New Jersey on Friday reported 12 more deaths attributed to the coronavirus and 384 more positive tests as the state’s hospitalizations dropped dramatically and its rate of transmission fell again but remained above the critical benchmark that shows the virus is expanding.

The Garden State has now announced 15,860 lab-confirmed and probable deaths related to COVID-19, with 184,061 total cases, since the outbreak here began March 4.

Of those deaths, 14,007 are confirmed by lab results, while 1,853 are considered probable.

“I know we’re all getting a little fatigued — I am, too — but we cannot give coronavirus one more inch,” Gov. Phil Murphy said while announcing the new numbers during his latest coronavirus briefing in Trenton. “Let’s keep doing what we need to get our numbers back down, and to get our restart and recovery back moving forward. … Keep wearing your masks, and no house parties.”

Seven of the 12 newly reported deaths Friday happened within the past five days — two on Aug. 2, one on Aug. 4, and four on Aug. 5, Murphy said.
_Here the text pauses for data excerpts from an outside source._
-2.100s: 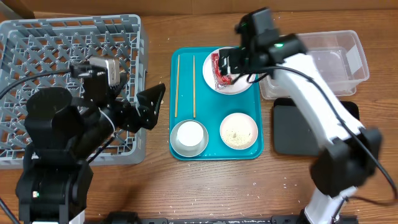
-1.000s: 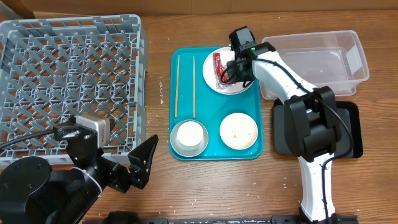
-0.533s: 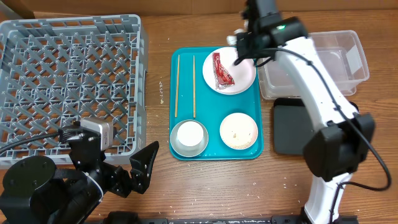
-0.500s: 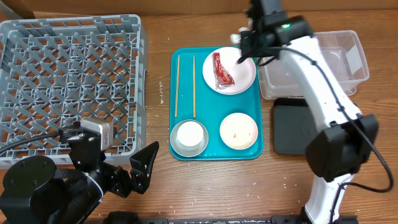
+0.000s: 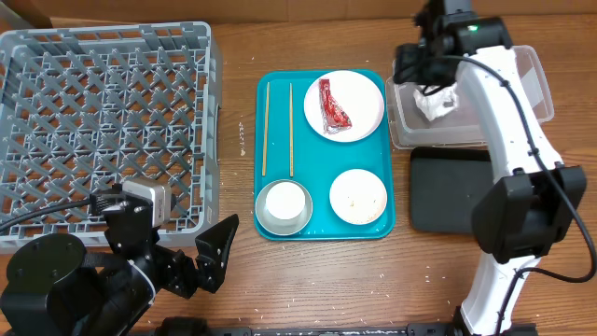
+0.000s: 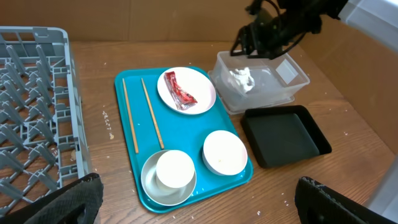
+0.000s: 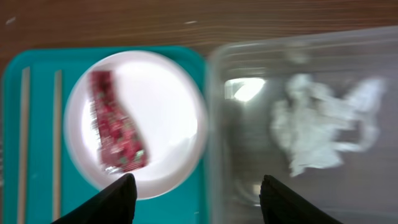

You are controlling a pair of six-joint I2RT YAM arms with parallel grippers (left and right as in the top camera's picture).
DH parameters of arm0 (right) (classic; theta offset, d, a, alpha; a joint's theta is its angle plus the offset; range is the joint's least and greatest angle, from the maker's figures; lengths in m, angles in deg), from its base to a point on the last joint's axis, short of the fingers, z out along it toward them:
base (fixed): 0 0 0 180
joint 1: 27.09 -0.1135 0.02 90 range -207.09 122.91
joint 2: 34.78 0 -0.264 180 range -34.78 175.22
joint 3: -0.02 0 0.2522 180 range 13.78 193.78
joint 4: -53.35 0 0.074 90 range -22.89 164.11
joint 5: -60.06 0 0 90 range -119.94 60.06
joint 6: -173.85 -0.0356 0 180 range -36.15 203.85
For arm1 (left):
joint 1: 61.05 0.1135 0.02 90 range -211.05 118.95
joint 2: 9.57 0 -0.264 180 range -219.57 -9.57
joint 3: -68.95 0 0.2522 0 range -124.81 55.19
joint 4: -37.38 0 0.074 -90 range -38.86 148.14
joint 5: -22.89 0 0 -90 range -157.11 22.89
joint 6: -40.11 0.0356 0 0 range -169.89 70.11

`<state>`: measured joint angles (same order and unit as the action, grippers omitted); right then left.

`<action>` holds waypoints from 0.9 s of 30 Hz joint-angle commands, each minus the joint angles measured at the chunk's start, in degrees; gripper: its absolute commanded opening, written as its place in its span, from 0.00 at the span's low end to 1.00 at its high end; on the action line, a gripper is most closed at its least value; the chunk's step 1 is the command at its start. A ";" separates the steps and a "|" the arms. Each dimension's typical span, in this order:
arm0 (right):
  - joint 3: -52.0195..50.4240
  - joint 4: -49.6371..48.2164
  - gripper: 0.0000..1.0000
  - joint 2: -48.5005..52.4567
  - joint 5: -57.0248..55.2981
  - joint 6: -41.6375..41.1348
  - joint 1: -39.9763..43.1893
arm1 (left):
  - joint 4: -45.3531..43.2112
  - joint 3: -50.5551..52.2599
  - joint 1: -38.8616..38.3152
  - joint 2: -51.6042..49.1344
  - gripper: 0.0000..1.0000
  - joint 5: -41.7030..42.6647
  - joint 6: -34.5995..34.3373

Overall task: Sort waste into correct bins and load items into the dishwasher
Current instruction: 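Carry the tissue with right gripper and drop it into the clear bin, then lower right gripper onto the plate and grasp the red wrapper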

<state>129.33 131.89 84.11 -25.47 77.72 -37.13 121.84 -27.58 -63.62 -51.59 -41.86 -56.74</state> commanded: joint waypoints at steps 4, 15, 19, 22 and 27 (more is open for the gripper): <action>-2.08 -3.69 0.65 1.29 3.61 1.62 -9.35 | -0.15 0.11 0.31 0.13 1.00 -0.20 1.09; -8.35 -17.44 0.67 11.37 -13.46 1.46 -15.89 | -0.15 0.11 0.31 0.13 1.00 -0.20 1.09; -8.37 -17.53 0.28 13.20 -13.40 1.46 -15.72 | -0.15 0.11 0.31 0.13 1.00 -0.20 1.09; -8.20 -17.07 0.10 13.22 -11.87 1.51 -15.78 | -0.15 0.11 0.31 0.13 1.00 -0.20 1.09; -5.07 -11.34 0.04 13.00 -7.26 1.31 -15.65 | -0.15 0.11 0.31 0.13 1.00 -0.20 1.09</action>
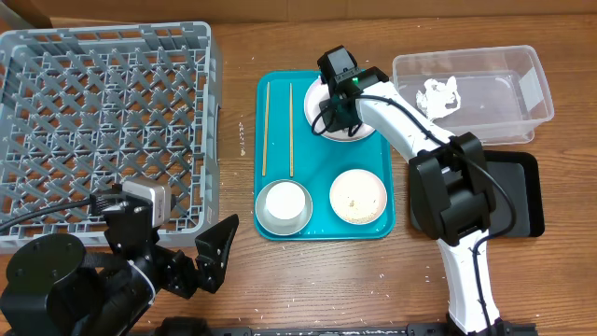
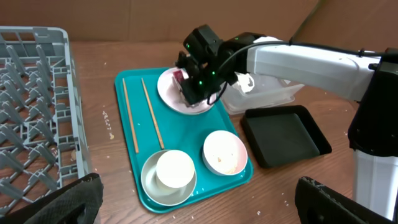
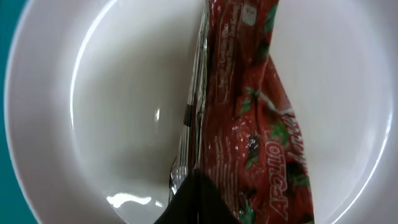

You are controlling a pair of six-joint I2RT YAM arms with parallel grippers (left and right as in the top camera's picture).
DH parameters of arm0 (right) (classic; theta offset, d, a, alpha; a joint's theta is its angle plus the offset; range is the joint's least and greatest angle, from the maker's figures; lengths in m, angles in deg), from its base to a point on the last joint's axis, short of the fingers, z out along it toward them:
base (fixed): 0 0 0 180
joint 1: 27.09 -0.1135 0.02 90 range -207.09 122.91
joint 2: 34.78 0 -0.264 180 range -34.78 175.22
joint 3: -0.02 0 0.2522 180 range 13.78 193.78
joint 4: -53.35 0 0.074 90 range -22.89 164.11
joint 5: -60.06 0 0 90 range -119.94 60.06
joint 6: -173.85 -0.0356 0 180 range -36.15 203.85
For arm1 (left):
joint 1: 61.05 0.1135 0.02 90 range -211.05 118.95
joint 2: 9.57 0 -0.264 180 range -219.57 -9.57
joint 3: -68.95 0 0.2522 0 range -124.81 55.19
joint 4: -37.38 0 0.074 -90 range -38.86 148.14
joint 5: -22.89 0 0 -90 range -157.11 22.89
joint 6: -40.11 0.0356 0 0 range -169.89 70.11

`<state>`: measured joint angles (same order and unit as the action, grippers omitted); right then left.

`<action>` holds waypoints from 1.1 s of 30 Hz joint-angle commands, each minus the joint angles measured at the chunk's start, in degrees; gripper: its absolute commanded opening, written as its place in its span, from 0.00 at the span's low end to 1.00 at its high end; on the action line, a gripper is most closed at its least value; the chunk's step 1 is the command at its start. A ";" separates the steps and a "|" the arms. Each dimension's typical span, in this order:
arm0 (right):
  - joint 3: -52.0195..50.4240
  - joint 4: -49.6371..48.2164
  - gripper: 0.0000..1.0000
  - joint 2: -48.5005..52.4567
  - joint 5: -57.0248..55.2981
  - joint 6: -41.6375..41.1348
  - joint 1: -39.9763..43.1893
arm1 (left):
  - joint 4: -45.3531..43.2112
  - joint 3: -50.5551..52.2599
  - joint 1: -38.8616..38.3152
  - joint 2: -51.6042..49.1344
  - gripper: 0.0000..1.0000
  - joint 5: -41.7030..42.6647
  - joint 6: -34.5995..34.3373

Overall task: Sort waste into correct bins and load items into the dishwasher
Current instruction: 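Lower right gripper onto the plate and grasp the red wrapper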

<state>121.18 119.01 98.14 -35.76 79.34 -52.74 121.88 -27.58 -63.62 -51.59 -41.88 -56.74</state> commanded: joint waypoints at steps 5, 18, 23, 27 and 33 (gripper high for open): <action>8.72 7.32 0.04 -4.85 6.01 -3.43 2.03 | -0.20 0.11 0.31 0.13 1.00 -0.17 1.09; 8.52 6.99 0.50 -11.56 13.29 -0.26 5.68 | -0.20 0.11 0.31 0.13 1.00 -0.17 1.09; 6.08 5.11 0.70 -7.06 8.15 2.67 2.89 | -0.20 0.11 0.31 0.13 1.00 -0.17 1.09; 5.79 3.61 0.71 -2.14 3.96 2.64 2.08 | -0.20 0.11 0.31 0.13 1.00 -0.17 1.09; 5.79 0.31 0.71 1.84 2.82 2.64 2.08 | -0.20 0.11 0.31 0.13 1.00 -0.17 1.09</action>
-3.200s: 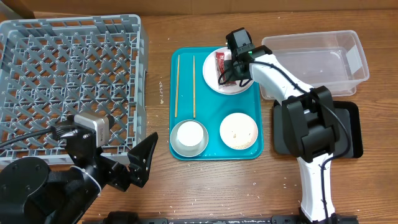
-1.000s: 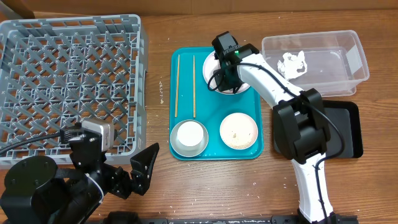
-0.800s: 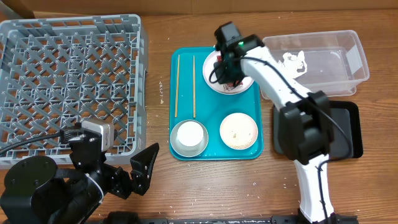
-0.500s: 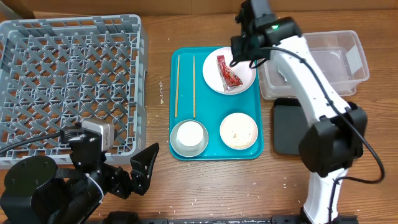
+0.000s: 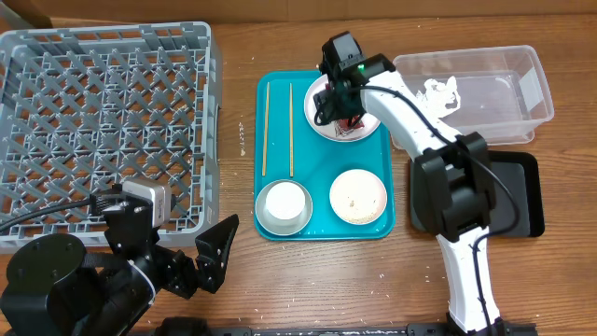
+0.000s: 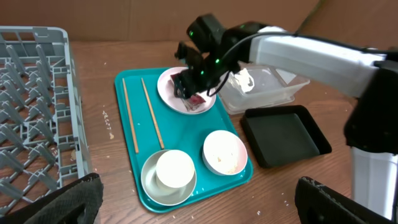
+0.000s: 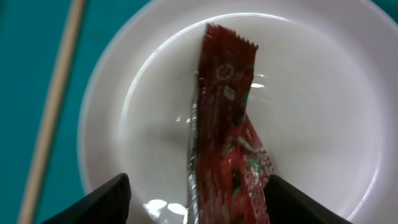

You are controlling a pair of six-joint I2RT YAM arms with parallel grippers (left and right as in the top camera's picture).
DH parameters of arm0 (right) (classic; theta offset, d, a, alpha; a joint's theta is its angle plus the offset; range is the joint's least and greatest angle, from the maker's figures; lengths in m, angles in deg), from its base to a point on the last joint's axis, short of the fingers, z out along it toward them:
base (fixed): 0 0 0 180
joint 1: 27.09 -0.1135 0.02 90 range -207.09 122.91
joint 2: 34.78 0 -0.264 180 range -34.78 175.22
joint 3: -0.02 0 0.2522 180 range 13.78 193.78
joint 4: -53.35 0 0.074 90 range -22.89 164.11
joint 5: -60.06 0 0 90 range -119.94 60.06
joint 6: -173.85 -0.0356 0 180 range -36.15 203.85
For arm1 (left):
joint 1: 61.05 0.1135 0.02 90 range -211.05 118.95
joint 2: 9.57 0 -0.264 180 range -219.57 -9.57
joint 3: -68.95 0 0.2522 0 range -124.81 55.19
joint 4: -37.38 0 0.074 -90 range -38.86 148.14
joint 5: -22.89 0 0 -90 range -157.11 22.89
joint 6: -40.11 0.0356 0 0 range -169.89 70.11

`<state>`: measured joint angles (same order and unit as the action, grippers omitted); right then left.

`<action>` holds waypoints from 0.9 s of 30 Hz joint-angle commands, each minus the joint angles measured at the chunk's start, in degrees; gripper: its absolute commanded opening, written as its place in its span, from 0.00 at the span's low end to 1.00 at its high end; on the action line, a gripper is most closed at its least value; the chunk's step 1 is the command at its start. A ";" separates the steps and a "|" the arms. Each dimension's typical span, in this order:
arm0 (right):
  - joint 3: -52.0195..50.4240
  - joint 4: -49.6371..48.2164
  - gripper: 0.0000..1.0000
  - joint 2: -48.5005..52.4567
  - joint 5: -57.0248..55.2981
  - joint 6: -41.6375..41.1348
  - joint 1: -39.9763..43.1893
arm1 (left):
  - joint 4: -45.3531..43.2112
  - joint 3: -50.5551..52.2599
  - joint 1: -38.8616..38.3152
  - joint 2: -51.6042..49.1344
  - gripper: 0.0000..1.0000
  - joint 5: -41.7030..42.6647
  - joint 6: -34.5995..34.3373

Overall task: Sort waste into correct bins and load items into the dishwasher
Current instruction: 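Lower right gripper onto the plate and grasp the red wrapper, then move the red wrapper with right gripper into the clear bin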

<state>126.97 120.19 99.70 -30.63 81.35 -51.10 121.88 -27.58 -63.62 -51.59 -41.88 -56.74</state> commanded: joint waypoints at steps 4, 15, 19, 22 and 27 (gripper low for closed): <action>-0.02 -1.60 0.49 1.88 -0.46 0.55 0.46 | -0.20 0.11 0.31 0.13 1.00 -0.17 1.09; 2.97 4.94 0.04 0.63 4.11 0.42 1.31 | -0.20 0.11 0.31 0.13 1.00 -0.17 1.09; 7.93 8.44 0.04 -3.19 12.11 0.42 3.56 | -0.20 0.11 0.31 0.13 1.00 -0.17 1.09; 9.86 10.16 0.04 -6.73 14.43 -0.11 5.77 | -0.20 0.11 0.31 0.13 1.00 -0.17 1.09; 9.88 14.45 0.04 -9.75 11.80 -2.19 10.91 | -0.20 0.11 0.31 0.13 1.00 -0.17 1.09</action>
Of the rest, three occurred in July and two others before that as state officials continue to examine past deaths to confirm fatalities related to the virus.

Friday marks the 29th straight day New Jersey has reported fewer than 50 new deaths in one day and the seventh straight day it has reported fewer than 15. It also marks the seventh straight day the state has announced fewer than 500 new cases after seeing sudden upticks late last month.